When a business or association decides that in order to keep their customers, employees, partners, or members engaged they need a mobile app that extends their online community, they are soon faced with the decision to develop a native app (the kind you find in an app store) or a mobile web app that uses the phone's browser.
With mobile trends seemingly shifting weekly, where should your organization come down on this strategic investment? Well, here is your crystal ball. The following are basic trends in online community mobile apps, useful in selecting the right type of mobile app for your online community.

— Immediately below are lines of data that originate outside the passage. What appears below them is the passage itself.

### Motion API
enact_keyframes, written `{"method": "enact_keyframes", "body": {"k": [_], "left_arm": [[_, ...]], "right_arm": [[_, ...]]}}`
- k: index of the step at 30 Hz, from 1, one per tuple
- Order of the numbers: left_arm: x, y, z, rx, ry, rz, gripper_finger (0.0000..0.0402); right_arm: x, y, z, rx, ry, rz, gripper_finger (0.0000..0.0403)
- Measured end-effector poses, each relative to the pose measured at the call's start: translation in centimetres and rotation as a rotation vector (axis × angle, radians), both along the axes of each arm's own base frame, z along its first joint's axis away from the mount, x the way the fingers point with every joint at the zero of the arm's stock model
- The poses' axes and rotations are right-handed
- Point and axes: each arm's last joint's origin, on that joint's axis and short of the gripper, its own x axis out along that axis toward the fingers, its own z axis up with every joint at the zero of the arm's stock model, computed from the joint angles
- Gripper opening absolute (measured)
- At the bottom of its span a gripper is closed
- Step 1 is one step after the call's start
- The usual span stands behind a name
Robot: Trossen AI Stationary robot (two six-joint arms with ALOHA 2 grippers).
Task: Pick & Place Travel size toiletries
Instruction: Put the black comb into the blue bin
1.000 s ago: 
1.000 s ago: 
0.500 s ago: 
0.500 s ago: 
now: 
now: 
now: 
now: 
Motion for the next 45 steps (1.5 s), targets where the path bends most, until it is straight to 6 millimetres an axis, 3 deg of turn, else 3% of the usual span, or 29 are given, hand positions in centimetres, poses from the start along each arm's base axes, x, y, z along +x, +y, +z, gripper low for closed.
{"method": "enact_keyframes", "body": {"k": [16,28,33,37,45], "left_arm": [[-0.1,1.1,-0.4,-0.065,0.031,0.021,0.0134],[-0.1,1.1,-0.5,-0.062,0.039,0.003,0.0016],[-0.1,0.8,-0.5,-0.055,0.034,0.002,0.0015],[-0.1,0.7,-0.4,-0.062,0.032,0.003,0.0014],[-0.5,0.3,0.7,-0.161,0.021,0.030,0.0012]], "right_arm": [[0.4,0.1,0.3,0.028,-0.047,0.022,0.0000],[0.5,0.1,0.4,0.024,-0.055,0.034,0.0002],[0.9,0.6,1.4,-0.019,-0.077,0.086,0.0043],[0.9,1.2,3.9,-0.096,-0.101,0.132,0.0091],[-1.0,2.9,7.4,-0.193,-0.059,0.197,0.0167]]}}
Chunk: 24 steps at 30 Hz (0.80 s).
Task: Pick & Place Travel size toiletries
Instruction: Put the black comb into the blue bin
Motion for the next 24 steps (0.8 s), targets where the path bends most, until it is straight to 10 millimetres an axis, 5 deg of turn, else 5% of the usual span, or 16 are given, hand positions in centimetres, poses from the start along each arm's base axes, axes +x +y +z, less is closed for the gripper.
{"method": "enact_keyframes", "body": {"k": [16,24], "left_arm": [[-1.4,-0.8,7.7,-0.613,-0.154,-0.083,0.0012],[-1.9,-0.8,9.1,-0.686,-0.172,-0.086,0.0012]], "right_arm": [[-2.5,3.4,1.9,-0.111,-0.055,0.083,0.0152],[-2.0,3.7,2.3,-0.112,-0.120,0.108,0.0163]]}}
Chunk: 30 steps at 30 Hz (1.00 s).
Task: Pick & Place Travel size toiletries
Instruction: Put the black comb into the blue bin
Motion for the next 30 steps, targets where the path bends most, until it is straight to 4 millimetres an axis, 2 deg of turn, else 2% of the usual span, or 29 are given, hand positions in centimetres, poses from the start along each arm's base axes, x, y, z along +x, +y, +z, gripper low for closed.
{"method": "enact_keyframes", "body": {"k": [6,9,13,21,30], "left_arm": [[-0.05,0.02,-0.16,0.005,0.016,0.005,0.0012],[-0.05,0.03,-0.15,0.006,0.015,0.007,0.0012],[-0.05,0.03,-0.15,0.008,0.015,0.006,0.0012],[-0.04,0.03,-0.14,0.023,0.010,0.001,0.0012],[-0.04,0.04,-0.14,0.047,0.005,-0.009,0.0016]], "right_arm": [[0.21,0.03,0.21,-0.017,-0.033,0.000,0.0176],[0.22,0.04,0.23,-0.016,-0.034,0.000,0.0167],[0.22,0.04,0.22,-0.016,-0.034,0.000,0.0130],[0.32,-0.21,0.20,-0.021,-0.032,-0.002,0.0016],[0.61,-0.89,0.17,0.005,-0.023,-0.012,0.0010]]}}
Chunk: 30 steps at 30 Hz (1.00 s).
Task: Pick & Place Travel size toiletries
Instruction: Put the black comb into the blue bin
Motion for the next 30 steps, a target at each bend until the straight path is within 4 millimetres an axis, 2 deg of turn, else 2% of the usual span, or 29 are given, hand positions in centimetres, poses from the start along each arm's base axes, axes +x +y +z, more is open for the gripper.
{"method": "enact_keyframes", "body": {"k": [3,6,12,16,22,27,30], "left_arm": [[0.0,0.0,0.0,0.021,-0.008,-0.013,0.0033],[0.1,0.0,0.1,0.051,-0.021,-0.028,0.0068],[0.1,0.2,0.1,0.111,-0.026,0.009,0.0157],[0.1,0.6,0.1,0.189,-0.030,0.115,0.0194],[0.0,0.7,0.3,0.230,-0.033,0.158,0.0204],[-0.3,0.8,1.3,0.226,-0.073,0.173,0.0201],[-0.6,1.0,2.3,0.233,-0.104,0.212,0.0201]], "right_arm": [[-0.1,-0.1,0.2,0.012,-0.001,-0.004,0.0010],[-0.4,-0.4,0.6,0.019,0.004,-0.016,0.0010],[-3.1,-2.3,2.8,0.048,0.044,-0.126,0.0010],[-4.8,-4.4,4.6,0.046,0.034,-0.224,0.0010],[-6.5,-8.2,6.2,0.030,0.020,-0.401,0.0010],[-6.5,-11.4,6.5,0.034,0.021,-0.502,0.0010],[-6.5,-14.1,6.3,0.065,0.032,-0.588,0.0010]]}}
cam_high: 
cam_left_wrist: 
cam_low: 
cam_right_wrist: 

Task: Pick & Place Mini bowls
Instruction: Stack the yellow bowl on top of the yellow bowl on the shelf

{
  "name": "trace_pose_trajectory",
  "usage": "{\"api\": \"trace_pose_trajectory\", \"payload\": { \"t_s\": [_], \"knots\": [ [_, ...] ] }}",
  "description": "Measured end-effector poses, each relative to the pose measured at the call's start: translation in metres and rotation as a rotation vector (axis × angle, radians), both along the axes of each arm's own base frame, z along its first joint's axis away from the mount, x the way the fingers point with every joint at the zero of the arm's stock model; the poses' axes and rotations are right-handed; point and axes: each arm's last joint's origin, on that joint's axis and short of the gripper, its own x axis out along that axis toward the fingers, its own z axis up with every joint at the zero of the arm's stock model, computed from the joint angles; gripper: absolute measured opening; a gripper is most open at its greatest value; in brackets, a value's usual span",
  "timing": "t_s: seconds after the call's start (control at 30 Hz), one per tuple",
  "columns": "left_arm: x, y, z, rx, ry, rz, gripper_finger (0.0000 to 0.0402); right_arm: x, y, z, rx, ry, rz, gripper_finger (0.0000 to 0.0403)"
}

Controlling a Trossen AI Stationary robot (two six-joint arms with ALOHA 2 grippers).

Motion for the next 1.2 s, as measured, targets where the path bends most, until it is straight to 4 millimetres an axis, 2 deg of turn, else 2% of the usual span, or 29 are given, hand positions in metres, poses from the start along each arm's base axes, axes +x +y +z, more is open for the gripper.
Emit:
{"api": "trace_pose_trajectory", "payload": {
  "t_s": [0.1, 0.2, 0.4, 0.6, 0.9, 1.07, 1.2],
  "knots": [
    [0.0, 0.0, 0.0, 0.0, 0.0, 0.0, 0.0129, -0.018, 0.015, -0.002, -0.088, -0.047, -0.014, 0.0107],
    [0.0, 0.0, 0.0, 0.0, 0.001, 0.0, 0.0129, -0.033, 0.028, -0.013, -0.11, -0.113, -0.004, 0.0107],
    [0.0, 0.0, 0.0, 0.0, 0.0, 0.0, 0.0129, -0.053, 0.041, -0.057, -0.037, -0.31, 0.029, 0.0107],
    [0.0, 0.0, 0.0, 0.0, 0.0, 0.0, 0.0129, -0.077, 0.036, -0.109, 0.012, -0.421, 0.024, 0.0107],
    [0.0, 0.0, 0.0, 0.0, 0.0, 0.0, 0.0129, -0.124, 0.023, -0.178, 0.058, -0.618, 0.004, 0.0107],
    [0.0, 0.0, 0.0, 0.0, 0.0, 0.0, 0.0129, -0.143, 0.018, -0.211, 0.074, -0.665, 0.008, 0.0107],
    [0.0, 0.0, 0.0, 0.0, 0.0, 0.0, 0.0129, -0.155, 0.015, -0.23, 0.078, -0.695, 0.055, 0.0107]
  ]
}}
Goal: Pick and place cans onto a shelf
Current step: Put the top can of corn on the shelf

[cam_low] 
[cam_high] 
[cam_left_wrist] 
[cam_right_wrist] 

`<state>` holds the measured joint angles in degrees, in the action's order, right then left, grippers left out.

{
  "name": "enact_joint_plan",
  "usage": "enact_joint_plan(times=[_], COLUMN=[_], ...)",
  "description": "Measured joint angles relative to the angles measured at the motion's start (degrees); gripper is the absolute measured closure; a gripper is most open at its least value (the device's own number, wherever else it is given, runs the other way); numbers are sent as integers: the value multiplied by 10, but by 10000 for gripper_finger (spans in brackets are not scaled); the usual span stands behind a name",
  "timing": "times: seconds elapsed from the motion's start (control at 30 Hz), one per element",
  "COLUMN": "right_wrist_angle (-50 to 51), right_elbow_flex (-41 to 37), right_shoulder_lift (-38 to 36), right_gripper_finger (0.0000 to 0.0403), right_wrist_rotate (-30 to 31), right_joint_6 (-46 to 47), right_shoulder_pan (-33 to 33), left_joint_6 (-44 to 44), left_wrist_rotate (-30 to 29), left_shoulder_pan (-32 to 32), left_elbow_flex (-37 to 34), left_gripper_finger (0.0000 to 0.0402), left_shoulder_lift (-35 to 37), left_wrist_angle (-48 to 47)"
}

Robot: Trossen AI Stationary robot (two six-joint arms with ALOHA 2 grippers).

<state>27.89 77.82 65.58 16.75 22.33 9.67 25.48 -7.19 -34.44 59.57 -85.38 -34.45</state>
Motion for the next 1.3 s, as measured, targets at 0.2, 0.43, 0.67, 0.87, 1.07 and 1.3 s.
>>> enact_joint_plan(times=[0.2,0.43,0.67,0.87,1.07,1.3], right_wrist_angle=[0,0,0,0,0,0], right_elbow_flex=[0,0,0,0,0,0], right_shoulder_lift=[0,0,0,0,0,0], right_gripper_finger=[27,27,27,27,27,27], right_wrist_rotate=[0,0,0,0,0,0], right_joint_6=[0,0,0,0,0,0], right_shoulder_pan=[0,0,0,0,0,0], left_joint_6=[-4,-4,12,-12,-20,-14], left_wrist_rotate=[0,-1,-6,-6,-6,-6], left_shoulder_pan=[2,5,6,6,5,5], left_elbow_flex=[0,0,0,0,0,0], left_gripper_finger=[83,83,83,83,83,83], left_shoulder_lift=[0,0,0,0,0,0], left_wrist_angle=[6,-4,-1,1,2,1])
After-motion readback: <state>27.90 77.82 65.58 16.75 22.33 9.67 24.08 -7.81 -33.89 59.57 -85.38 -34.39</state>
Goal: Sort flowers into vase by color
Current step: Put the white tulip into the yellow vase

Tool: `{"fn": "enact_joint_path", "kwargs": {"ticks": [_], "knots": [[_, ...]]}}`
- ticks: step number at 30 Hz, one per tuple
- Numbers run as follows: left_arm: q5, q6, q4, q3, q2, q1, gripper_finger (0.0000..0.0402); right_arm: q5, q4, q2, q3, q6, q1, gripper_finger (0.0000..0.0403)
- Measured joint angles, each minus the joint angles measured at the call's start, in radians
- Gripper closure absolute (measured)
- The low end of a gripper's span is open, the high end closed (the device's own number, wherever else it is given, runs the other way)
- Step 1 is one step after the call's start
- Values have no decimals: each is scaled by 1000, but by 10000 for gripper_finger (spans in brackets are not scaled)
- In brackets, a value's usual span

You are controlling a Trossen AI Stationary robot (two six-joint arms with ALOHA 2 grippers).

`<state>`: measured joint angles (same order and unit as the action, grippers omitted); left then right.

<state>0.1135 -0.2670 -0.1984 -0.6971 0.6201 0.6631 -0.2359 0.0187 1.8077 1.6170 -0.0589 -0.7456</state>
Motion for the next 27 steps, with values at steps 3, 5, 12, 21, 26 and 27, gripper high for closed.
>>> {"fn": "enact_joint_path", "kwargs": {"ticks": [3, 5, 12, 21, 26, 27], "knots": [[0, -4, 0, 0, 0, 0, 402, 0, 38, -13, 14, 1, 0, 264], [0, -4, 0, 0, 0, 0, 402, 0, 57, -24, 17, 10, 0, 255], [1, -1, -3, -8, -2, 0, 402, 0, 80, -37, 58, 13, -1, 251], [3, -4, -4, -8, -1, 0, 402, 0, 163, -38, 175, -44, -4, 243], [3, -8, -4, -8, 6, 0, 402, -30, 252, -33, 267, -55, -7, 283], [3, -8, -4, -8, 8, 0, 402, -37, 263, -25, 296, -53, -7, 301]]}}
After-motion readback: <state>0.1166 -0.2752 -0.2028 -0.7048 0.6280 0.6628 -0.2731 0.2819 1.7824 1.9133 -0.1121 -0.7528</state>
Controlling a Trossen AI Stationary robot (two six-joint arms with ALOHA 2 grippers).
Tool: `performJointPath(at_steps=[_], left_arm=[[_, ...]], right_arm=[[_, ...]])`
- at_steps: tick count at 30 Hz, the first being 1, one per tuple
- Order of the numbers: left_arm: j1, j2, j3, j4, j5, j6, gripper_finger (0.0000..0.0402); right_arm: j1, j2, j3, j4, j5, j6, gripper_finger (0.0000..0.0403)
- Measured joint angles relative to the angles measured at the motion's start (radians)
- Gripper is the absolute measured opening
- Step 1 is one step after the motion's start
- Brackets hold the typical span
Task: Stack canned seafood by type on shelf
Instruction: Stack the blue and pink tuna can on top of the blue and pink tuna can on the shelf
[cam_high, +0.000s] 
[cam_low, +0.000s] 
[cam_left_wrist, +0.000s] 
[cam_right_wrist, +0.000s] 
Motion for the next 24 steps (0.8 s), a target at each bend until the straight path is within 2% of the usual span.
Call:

Increasingly companies and associations are selecting a mobile app based on their business strategy first, rather than design or latest consumer app features. HTML5 mobile apps are much less expensive to create and maintain than their app store cousins.
Along with the dramatically lower development and maintenance cost of custom web apps, organizations that engage in mobile commerce through product sales, event purchases, or content subscriptions have growing concerns over Apple's swelling encroachment into their profit margins. According to famed usability guru Jakob Nielsen's February 2012 useit.com article on mobile app trends, “Freedom from censorship and freedom to keep your own money are good reasons to stay with the free Internet instead of the walled garden of proprietary app stores.”
Historically, the reason companies and associations chose to have more expensive native apps developed was the superior user experience compared with mobile web sites. However, this has changed in the past couple years. With the growth and support of HTML5 on all major smartphone platforms, web apps have just about caught up to proprietary native apps. Though a few functions remain exclusive to native “app store apps,” that number is shrinking every quarter.
While you'll still find ugly, unusable, and functionally basic app in both app stores and on the mobile web, modern mobile apps built using HTML5 rival the usability and engagement options of native apps today.
Large organizations are starting to make the switch. The useit.com article says that, “We're already seeing mobile sites from publishers such as the Financial Times and Playboy with UIs that are very similar to applications offered by equivalent newspapers and magazines.”
As mobile device makers try to find ways to differentiate themselves in a crowded market, they create slightly different requirements for the interface and layout of their mobile apps. According to Nielsen's usability article, “At a minimum, you'll have to support Android, iOS, and Windows Phone. Furthermore, many of these platforms will likely fork into multiple subplatforms that require different apps for a decent user experience.”
This means that companies or associations offering native smartphone and tablet apps to a technically-diverse user base must create and maintain development over time for a couple versions of Apple's iOS platform, as well as several versions of Google's Android operating system. According to Nielsen, the continued growth in user interface diversity will make native “app store apps” very expensive to provide to your customer or members.
In contrast, mobile web apps are able to provide an effective mobile user experience, regardless of deivce, based on a single set of code. HTML5 also gives mobile web apps the ability to resize to fit disparate and slightly modified mobile device screens.
Organizations also have to consider the user experience of finding, downloading, and updating their app. Sending busy or non-technical users to different app stores with a unique download, installation, and update processes depending on the type of phone can wreak havoc on your customer service and technical support teams, not to mention your customers' or members' impression of your brand.
In the near future, HTML web apps will be hands-down a better strategic decision for a majority of organizations. For many companies and associations, that future is now. Your organization has to make this critical decision on the basis of what is best for your business, what is best for your target audience, and what is best for your staff.
However, I want to leave you with one important point. In 1999, Jakob Nielsen predicted that, “the Internet will defeat smaller, closed environments.” We saw this come true with AOL's collapse as well as the failure of record companies and movie studios to control every last byte of their content in a world based on people linking to other people's content.
In the height of native app fervor, one might not have believed that the “app store app” could ever be rivaled by a more open platform. Given, the evidence of comparable usability, better integration with other websites and 3rd party applications such as event or conference apps, and more efficient compatibility, it seems as though lower cost HTML5 web apps are here to stay and will soon be the standard of the future for online communities. The question is: On which side of this strategic decision will your organization be when this future arrives?